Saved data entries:
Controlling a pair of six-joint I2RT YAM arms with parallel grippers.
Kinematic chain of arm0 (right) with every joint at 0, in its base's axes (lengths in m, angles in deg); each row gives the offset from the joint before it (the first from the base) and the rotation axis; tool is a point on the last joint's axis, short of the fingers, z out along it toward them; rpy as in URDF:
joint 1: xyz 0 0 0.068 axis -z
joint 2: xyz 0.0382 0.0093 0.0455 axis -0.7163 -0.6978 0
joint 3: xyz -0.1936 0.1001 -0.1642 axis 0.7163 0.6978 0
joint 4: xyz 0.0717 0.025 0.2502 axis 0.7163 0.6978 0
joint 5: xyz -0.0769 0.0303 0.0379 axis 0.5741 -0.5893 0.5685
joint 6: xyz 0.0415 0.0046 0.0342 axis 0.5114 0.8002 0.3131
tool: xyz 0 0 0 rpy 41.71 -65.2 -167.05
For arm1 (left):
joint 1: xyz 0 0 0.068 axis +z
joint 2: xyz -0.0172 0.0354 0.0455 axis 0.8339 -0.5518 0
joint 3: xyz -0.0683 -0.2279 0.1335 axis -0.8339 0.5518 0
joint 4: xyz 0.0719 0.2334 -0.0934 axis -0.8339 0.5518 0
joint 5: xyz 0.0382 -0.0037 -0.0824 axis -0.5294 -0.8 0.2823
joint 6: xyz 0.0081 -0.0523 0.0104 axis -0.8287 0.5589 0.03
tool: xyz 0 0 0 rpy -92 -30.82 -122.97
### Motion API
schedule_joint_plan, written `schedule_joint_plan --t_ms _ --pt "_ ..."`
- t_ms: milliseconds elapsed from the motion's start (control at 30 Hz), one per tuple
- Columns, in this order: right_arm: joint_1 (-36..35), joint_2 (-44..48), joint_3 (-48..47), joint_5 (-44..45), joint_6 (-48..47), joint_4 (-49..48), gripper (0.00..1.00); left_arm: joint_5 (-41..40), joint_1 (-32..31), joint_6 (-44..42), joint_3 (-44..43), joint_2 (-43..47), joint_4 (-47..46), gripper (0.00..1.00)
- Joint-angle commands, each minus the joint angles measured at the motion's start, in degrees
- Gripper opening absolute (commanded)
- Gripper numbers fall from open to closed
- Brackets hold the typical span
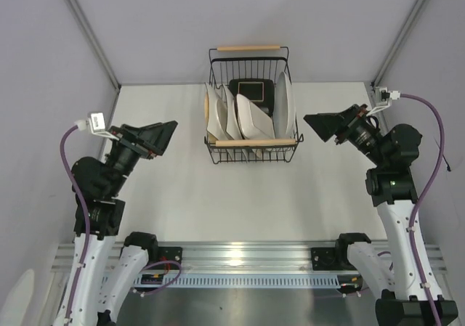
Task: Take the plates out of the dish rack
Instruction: Grab a plate with the right arm
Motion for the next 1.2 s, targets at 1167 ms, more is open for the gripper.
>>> schedule_joint_plan --t_ms 1167 --pt "-29.29 -49.95 -38.64 75.07 -31.73 39.99 1.0 3.34 -0.14 -8.08 13.59 0.6 0.98 1.0"
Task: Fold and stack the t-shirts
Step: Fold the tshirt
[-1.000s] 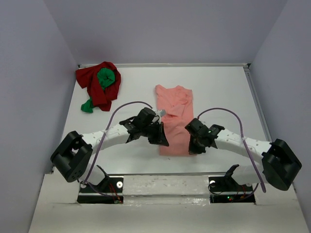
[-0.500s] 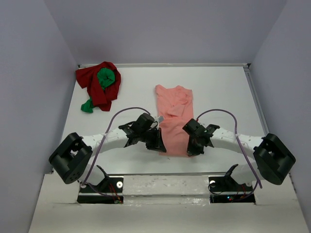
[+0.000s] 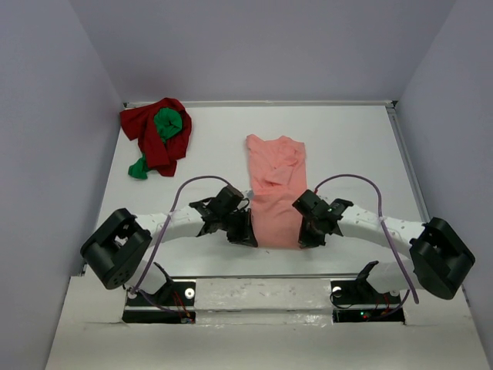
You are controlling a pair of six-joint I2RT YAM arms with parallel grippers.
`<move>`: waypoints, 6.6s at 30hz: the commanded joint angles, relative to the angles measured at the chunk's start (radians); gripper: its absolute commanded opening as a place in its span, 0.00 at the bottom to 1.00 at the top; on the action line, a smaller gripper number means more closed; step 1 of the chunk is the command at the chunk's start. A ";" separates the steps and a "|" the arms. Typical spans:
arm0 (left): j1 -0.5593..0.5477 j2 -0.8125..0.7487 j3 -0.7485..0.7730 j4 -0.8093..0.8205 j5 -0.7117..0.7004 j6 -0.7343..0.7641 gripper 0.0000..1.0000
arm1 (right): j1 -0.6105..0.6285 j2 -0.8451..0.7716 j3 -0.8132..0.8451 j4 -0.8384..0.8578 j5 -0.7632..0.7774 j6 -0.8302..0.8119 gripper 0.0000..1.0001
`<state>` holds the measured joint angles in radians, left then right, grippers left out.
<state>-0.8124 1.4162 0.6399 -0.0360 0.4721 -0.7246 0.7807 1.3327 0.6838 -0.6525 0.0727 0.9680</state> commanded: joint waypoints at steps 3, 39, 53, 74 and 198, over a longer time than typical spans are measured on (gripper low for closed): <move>-0.004 0.093 0.038 -0.012 -0.049 0.005 0.00 | 0.008 -0.078 0.054 -0.094 0.045 -0.014 0.00; -0.082 -0.217 0.051 -0.194 -0.230 -0.013 0.45 | 0.035 -0.291 0.060 -0.207 0.141 -0.049 0.76; -0.077 0.019 0.007 0.134 0.046 0.040 0.59 | 0.026 -0.343 0.003 -0.105 0.078 -0.031 0.81; -0.033 0.082 0.155 -0.245 -0.283 0.106 0.73 | -0.026 -0.153 0.014 -0.088 0.182 0.000 0.83; 0.028 0.016 0.285 -0.226 -0.138 0.102 0.00 | -0.116 -0.067 0.235 -0.087 0.269 -0.147 0.00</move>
<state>-0.7906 1.4155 0.8291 -0.1860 0.3496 -0.6731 0.6655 1.2346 0.8009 -0.6758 0.2256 0.8715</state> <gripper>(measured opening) 0.037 0.035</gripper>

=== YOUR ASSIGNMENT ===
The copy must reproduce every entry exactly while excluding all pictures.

=== EXERCISE ANSWER ===
Controlling a pair of six-joint I2RT YAM arms with parallel grippers.
Kinematic chain of arm0 (right) with every joint at 0, in its base's axes (lengths in m, angles in deg); each row gives the offset from the joint before it (the first from the base) and the rotation axis; tool is a point on the last joint's axis, short of the fingers, z out along it toward them; rpy as in URDF:
joint 1: xyz 0 0 0.068 axis -z
joint 2: xyz 0.0382 0.0093 0.0455 axis -0.7163 -0.6978 0
joint 3: xyz -0.1936 0.1001 -0.1642 axis 0.7163 0.6978 0
joint 4: xyz 0.0717 0.025 0.2502 axis 0.7163 0.6978 0
joint 5: xyz -0.0769 0.0303 0.0379 axis 0.5741 -0.5893 0.5685
joint 6: xyz 0.0415 0.0046 0.0342 axis 0.5114 0.8002 0.3131
tool: xyz 0 0 0 rpy 41.71 -65.2 -167.05
For arm1 (left):
joint 1: xyz 0 0 0.068 axis +z
joint 2: xyz -0.0172 0.0354 0.0455 axis 0.8339 -0.5518 0
joint 3: xyz -0.0683 -0.2279 0.1335 axis -0.8339 0.5518 0
joint 4: xyz 0.0719 0.2334 -0.0934 axis -0.8339 0.5518 0
joint 5: xyz 0.0382 -0.0037 -0.0824 axis -0.5294 -0.8 0.2823
joint 6: xyz 0.0081 -0.0523 0.0104 axis -0.8287 0.5589 0.03
tool: xyz 0 0 0 rpy -92 -30.82 -122.97
### Motion API
schedule_joint_plan, written `schedule_joint_plan --t_ms _ --pt "_ ..."`
- t_ms: milliseconds elapsed from the motion's start (control at 30 Hz), one per tuple
- Columns, in this order: right_arm: joint_1 (-36..35), joint_2 (-44..48), joint_3 (-48..47), joint_5 (-44..45), joint_6 (-48..47), joint_4 (-49..48), gripper (0.00..1.00); left_arm: joint_5 (-41..40), joint_1 (-32..31), joint_6 (-44..42), joint_3 (-44..43), joint_2 (-43..47), joint_4 (-47..46), gripper (0.00..1.00)
- Joint-angle commands, each minus the joint angles measured at the motion's start, in degrees
- Gripper opening absolute (commanded)
- Gripper numbers fall from open to closed
- Brackets hold the typical span
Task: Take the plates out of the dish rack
Instruction: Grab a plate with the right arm
Motion for the next 1.2 s, targets at 1167 ms, more is open for the gripper.
>>> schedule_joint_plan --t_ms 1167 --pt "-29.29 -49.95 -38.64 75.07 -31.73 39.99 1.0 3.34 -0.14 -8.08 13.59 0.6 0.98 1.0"
Task: Fold and stack the t-shirts
Step: Fold the tshirt
[-1.000s] 
[-0.500s] 
[+0.000s] 
You are controlling a pair of six-joint I2RT YAM arms with parallel grippers.
`<move>`: waypoints, 6.6s at 30hz: the commanded joint angles, relative to the angles measured at the chunk's start (radians); gripper: its absolute commanded opening as a place in its span, 0.00 at the bottom to 1.00 at the top; on the action line, a smaller gripper number means more closed; step 1 of the chunk is the command at the chunk's start. A ";" separates the steps and a "|" the arms. Typical spans:
arm0 (left): j1 -0.5593..0.5477 j2 -0.8125..0.7487 j3 -0.7485..0.7730 j4 -0.8093..0.8205 j5 -0.7117..0.7004 j6 -0.7343..0.7641 gripper 0.0000..1.0000
arm1 (right): j1 -0.6105..0.6285 j2 -0.8451..0.7716 j3 -0.8132..0.8451 j4 -0.8384..0.8578 j5 -0.7632..0.7774 j6 -0.8302..0.8119 gripper 0.0000..1.0001
`<state>` holds the measured joint angles in radians, left then right, grippers left out.
<state>-0.8124 1.4162 0.6399 -0.0360 0.4721 -0.7246 0.7807 1.3327 0.6838 -0.6525 0.0727 0.9680</state> commanded: joint waypoints at steps 3, 39, 53, 74 and 198, over a longer time than typical spans are measured on (gripper low for closed): <move>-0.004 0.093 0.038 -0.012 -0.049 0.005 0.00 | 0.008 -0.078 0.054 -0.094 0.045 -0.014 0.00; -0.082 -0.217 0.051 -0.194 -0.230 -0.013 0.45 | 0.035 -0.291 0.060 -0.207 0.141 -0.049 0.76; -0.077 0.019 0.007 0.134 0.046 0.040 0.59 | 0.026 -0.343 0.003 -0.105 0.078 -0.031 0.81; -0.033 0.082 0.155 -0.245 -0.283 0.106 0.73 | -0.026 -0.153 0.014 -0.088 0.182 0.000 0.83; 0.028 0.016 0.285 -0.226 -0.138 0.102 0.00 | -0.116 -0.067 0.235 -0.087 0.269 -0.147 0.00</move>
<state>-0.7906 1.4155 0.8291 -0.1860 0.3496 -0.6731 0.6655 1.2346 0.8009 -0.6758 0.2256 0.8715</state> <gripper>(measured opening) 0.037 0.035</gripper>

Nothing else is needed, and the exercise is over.